▸ Task to carry out: Return the whole listing unchanged. Drop the images.

┌────────

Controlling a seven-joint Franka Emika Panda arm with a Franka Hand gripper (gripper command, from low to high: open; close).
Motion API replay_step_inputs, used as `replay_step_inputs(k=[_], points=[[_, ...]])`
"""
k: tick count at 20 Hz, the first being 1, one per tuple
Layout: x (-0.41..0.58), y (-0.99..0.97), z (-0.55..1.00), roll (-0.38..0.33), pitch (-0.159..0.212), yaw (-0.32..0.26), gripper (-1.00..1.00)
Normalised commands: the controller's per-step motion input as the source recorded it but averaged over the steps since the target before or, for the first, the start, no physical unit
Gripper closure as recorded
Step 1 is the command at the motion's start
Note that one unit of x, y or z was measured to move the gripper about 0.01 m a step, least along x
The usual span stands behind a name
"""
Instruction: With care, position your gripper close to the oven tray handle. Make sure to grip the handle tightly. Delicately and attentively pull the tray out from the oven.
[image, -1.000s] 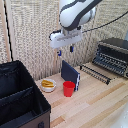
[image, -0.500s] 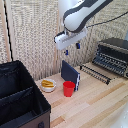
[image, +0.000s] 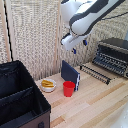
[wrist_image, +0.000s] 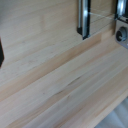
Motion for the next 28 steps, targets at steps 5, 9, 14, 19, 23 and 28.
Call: replay_step_inputs(k=[5,9,14,19,23,28], points=[[-0.001,-0.48,-0.11,-0.287,-0.034,0.111,-1.0],[0.0,-0.44,-0.16,-0.293,-0.012,0.111,-1.0],[0.0,-0.44,-0.17,-0.302,-0.011,0.101,-1.0],[0.006,-0.44,-0.2,-0.299,-0.004,0.101,-1.0],[0.014,-0.44,-0.23,-0.284,-0.016,0.093,-1.0],[0.137,-0.47,-0.23,-0.233,-0.01,0.097,-1.0]])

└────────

▸ Answer space:
Controlling a seven-joint Franka Emika Panda arm with a Franka Hand gripper (gripper command, from low to high: open; close).
Motion API replay_step_inputs, used as `replay_step_inputs(k=[_], points=[[_, ...]])`
"""
k: tick count at 20 Hz, the first being 1, one per tuple
Layout: x (-0.41..0.58), y (-0.99..0.97), z (-0.55..1.00), roll (-0.38..0.33), pitch (-0.159..0.212), yaw (-0.32..0.26), gripper (-1.00..1.00)
Normalised commands: the controller's per-step motion input as the source recorded it but averaged over the steps since the target before or, for the first, the start, no physical unit
Gripper closure as recorded
Step 1 is the command at the motion's start
Note that one unit of x, y or z was measured to move the gripper about 0.01 m a step, least along x
The usual span stands behind a name
"""
Instruction: With care, position your gripper close to the oven tray handle. Make sure to grip the handle tightly. Delicately and attentively pull the tray out from the oven.
[image, -1.000s] 
[image, -0.500s] 
[image, +0.000s] 
[wrist_image, +0.000s] 
Motion for the next 28 steps, targets at steps 5, 9, 14, 19, 23 and 28.
Call: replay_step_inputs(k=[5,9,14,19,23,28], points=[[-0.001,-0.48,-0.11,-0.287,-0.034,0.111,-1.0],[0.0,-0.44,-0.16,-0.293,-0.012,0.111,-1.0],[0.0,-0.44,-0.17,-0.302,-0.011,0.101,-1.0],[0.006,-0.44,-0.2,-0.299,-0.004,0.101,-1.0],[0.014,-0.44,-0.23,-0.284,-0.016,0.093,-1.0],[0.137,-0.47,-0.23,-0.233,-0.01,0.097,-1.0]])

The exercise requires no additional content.